Martin's Romantic style can be seen as influenced by prevailing Promethean zeitgeist. This is the story of Prometheus, the Greek god who betrayed Zeus and stole the secret gift of fire. Eventually this became a popular metaphor to depict in romantic works of art, because romantics were known for employing the role of nature vs. man in their works. They believed that humans were obsolete to the natural world around them. Due to this interpretation, Sadak is drawn to a much smaller scale than the landscape that surrounds him, revealing that he stands no chance against the power of nature. Also, romanticism arose during the industrial revolution, a time when engineers and scientists were exploring nature's secret gifts, analogous to the act of Prometheus stealing the secret gift of fire. Romantics portray the unknown of nature with its unpredictability, intractability, and barbaric capabilities as an opposite of the Enlightenment thought. This can be seen in the background of Sadak in Search of the Waters of Oblivion with an erupting volcano taking place in an other worldly dimension. The idea behind the piece was not to render a precise location and to be accurate in its depiction, but to express the emotion that was being experienced by the subject.

Another key factor of Martin's style can also be seen as "end of the world" or "apocalyptic". Although, he depicts a grim scene Martin shows a mere chance of hope in the distance. A glimmering stream of light beams in the corner, giving the viewer a sense of aspiration.

Sadak is a fictional character in a story in James Ridley's The Tales of the Genii (two volumes, 1764); it is a faux-Oriental tale allegedly from a Persian manuscript, but actually the work of Ridley himself. In Ridley's story, the hero Sadak is sent by his Sultan, Amurath, to find the memory-destroying "waters of oblivion." The Sultan maliciously intends to use the waters on Sadak's wife Kalasrade in a seduction attempt. Sadak endures a range of trials—a tempest at sea, a plague, evil genii, a subterranean whirlpool —before he attains his goal. In the end, the Sultan himself falls victim to the water's effect. Amurath dies; Sadak becomes Sultan. Martin's picture portrays Sadak at the climax of his struggle, just before he reaches the waters of oblivion.

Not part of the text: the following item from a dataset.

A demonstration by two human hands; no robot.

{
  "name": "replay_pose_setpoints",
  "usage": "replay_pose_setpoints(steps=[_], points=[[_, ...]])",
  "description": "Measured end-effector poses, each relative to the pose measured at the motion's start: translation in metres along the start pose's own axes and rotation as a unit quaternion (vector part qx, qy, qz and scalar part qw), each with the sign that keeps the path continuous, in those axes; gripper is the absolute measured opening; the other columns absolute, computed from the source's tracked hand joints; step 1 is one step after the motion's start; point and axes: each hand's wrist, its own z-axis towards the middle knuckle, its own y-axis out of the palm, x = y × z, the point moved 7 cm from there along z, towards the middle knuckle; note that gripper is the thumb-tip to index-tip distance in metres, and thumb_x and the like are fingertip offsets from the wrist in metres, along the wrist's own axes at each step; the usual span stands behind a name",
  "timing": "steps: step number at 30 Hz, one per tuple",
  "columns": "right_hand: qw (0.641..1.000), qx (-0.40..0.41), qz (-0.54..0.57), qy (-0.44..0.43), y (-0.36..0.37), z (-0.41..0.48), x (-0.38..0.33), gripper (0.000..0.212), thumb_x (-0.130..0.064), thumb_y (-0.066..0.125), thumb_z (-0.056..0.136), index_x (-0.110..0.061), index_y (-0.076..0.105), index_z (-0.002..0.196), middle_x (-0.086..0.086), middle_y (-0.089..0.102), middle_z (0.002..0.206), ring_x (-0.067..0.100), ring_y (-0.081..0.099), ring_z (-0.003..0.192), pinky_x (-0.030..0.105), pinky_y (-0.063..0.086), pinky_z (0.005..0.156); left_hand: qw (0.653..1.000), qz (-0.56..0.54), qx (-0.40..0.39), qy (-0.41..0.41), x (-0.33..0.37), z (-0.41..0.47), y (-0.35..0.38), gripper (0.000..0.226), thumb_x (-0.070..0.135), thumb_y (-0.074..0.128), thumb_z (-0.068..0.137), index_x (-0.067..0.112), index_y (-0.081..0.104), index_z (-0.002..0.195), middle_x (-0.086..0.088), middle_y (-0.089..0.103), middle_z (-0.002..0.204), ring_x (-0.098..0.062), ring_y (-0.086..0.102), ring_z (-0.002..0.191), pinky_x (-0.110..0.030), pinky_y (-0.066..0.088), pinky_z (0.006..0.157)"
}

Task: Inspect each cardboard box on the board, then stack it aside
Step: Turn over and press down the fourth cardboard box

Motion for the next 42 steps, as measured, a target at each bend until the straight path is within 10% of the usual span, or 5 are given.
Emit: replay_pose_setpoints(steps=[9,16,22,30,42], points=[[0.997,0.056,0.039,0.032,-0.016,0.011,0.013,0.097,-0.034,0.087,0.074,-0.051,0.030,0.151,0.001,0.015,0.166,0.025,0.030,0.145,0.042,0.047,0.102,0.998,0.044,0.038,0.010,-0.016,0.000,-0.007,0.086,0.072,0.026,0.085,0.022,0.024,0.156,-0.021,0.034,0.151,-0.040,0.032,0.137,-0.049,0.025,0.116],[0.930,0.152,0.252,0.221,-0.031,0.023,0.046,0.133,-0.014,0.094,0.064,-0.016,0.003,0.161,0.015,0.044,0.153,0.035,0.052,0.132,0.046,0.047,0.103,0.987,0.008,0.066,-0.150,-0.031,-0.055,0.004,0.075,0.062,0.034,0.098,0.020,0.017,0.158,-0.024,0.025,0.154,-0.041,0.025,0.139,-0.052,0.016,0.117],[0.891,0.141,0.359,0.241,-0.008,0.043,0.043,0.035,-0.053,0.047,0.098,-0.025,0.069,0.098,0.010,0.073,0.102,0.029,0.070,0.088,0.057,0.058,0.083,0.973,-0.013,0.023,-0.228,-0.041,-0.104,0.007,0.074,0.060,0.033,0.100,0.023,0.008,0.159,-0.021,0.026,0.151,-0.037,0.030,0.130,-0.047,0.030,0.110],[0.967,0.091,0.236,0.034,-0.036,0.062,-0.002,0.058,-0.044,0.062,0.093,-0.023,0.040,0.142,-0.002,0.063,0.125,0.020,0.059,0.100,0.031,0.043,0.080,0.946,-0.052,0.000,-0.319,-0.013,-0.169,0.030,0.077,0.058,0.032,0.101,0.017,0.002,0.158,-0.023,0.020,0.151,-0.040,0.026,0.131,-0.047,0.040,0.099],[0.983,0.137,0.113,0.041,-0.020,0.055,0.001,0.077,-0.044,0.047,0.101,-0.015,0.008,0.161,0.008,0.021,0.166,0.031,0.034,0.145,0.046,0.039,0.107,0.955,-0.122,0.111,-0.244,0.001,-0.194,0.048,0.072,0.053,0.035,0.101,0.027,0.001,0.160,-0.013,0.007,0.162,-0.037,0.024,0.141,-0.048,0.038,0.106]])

(Ridley's tale was popular in its era, and was adapted into a play by Thomas John Dibdin, titled Sadak and Kalasrade, which was staged in 1797. Henry Bishop mounted an operatic version in 1814.)

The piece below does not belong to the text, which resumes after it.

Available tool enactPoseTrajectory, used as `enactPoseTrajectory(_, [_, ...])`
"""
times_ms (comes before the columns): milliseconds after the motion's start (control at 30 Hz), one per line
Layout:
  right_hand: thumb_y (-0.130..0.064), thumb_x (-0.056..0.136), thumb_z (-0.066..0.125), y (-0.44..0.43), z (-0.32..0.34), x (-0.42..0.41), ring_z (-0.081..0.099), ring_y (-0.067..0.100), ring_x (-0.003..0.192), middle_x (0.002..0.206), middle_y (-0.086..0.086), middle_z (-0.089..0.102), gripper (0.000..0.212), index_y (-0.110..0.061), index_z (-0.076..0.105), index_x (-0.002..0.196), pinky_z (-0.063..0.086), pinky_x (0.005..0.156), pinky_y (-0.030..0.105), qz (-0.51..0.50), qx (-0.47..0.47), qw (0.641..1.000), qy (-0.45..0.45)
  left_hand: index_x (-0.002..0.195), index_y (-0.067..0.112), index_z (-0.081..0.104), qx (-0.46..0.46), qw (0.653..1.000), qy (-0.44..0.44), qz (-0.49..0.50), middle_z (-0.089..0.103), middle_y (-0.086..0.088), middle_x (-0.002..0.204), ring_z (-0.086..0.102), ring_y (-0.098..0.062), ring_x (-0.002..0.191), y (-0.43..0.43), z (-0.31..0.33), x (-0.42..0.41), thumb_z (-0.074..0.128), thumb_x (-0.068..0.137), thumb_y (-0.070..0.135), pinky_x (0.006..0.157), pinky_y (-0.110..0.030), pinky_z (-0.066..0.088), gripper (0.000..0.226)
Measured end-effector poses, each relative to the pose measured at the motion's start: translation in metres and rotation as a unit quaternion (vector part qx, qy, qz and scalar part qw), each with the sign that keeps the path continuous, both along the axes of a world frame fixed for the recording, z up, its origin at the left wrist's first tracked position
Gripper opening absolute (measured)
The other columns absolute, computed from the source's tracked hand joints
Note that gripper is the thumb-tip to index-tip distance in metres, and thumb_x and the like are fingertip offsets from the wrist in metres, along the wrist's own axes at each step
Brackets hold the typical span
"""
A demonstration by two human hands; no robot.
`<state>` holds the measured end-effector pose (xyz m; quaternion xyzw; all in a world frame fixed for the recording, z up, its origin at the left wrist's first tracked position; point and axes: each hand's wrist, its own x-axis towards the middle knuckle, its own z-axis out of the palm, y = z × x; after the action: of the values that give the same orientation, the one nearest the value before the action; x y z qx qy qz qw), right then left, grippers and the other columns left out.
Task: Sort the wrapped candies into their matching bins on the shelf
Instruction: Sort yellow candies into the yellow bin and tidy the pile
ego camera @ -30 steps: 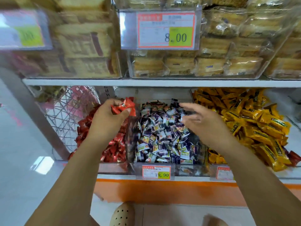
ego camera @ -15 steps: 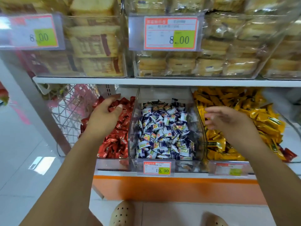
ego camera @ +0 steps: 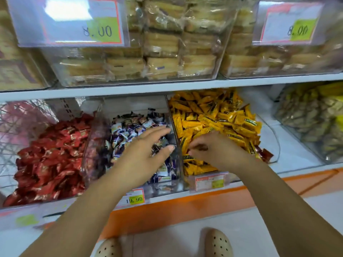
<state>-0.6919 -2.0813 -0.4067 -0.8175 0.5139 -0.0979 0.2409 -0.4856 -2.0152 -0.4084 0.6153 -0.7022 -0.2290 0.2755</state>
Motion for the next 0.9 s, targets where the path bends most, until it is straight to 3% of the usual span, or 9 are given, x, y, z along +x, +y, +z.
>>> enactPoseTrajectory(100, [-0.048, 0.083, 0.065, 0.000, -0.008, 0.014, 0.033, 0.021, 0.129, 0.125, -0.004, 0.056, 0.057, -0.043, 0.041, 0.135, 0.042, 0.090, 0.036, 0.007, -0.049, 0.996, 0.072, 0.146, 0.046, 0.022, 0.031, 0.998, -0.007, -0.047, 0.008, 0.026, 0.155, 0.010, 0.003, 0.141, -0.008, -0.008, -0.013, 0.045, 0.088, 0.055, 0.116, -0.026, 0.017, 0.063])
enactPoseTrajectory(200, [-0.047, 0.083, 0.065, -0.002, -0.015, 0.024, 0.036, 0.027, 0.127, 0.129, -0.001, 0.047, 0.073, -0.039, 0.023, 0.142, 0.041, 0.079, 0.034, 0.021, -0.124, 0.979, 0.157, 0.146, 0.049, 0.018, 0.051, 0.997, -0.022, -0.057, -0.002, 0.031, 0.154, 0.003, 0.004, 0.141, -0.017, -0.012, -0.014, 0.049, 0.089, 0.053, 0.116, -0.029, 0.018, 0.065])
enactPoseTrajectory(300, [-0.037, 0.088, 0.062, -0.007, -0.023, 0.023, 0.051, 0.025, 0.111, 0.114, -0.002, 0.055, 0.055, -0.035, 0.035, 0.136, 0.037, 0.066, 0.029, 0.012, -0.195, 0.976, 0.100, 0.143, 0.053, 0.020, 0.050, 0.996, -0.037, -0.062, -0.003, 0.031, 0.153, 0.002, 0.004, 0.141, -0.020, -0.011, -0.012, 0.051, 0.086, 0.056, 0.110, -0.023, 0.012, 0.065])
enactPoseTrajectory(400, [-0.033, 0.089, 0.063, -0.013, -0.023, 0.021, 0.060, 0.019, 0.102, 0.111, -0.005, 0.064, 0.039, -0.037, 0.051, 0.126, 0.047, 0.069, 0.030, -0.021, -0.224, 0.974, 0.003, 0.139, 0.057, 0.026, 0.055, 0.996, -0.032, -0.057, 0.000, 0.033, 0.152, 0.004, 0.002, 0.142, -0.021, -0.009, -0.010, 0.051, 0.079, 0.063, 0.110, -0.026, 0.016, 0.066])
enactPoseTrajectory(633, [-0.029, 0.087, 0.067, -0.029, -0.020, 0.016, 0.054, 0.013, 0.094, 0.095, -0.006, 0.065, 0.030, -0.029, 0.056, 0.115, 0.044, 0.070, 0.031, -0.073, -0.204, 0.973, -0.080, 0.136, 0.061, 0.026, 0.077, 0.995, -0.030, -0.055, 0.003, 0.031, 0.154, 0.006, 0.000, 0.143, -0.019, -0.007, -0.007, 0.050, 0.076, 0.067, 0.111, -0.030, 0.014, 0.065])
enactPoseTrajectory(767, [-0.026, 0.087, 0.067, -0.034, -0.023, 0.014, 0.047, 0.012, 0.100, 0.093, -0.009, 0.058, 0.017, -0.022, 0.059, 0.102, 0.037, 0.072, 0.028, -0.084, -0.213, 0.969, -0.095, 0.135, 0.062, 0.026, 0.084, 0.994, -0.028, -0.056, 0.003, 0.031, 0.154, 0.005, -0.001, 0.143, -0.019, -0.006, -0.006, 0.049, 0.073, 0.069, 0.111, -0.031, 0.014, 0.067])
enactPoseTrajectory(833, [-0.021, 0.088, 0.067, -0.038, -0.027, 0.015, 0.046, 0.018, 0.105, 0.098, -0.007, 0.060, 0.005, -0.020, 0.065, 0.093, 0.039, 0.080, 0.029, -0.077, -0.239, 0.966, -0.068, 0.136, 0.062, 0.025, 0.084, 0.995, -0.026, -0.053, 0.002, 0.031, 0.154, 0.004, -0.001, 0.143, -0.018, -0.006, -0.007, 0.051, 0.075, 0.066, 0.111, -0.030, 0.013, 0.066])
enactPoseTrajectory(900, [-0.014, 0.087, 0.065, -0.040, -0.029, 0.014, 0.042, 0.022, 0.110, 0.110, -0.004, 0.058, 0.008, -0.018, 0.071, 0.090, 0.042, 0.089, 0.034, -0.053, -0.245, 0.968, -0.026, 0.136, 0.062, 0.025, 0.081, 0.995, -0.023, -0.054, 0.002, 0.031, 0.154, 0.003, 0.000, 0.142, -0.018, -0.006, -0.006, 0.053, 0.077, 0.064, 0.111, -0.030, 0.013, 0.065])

The picture was reproduced as a steel-plate etching in 1828. The print bore a poem on the same subject, "Sadak the Wanderer," which was attributed by some to Percy Bysshe Shelley. Modern editors of Shelley are skeptical.

With this and his subsequent paintings, Martin gained a reputation for replicating the effects of stained glass on canvas. He employed a strong "chemical red" hue to express volcanic landscapes.

Martin followed Sadak with Adam's First Sight of Eve (1813) and Clytie (1814), both shown at the Royal Academy.